## TASK BRIEF
Without the pictures, repeat all of the data exactly as it appears below.
##########
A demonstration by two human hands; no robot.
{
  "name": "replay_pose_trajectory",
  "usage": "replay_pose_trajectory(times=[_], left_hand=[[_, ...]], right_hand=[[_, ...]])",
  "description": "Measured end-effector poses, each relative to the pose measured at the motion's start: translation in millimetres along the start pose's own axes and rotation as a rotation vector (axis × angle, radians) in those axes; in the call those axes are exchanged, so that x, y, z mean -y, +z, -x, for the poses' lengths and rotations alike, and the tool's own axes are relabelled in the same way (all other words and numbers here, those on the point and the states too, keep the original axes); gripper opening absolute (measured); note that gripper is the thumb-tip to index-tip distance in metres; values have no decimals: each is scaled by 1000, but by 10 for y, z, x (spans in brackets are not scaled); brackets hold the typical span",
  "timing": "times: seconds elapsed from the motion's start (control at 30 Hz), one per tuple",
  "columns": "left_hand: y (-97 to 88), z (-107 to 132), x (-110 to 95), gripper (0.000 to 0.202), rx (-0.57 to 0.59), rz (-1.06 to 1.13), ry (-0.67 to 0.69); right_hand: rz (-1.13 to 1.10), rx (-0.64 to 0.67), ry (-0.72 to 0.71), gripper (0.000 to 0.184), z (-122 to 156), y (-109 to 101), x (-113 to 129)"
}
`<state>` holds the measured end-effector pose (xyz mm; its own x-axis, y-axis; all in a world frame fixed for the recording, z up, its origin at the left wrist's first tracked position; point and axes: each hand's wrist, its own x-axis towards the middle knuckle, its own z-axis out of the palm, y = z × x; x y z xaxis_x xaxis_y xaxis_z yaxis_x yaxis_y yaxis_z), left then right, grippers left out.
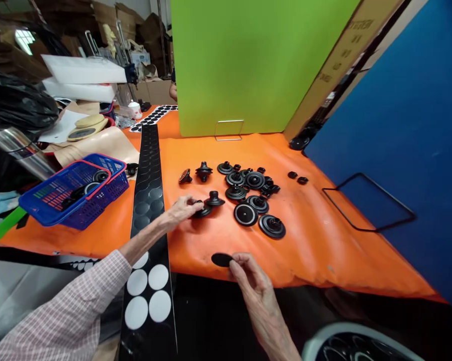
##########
## SOLVED PROBLEM
A demonstration by two human hands; no robot.
{
  "name": "replay_pose_trajectory",
  "usage": "replay_pose_trajectory(times=[_], left_hand=[[_, ...]], right_hand=[[_, ...]])",
  "description": "Measured end-effector poses, each relative to the pose measured at the motion's start: translation in millimetres along the start pose's own axes and rotation as a rotation vector (axis × angle, radians) in those axes; in the call those axes are exchanged, so that x, y, z mean -y, +z, -x, for the poses' lengths and rotations alike, and the tool's own axes are relabelled in the same way (all other words and numbers here, those on the point and the states too, keep the original axes); gripper opening absolute (measured); note that gripper is the thumb-tip to index-tip distance in metres; values have no decimals: each is scaled by 1000, but by 10 for y, z, x (spans in brackets are not scaled); brackets hold the typical span",
  "timing": "times: seconds elapsed from the motion's start (control at 30 Hz), one per tuple",
  "columns": "left_hand: y (-97 to 88), z (-107 to 132), x (-110 to 95), gripper (0.000 to 0.202), rx (-0.57 to 0.59), rz (-1.06 to 1.13), ry (-0.67 to 0.69); right_hand: rz (-1.13 to 1.10), rx (-0.64 to 0.67), ry (-0.72 to 0.71), gripper (0.000 to 0.184), z (-122 to 156), y (-109 to 101), x (-113 to 129)"
}
`<state>` holds the measured end-effector pose (xyz mm; its own x-axis, y-axis; all in a world frame fixed for the recording, z up, its origin at the left wrist's first tracked position; point and axes: each hand's wrist, its own x-axis towards the middle knuckle, its own z-axis out of the palm, y = z × x; x y z xaxis_x xaxis_y xaxis_z yaxis_x yaxis_y yaxis_z), left then right, grippers left out.

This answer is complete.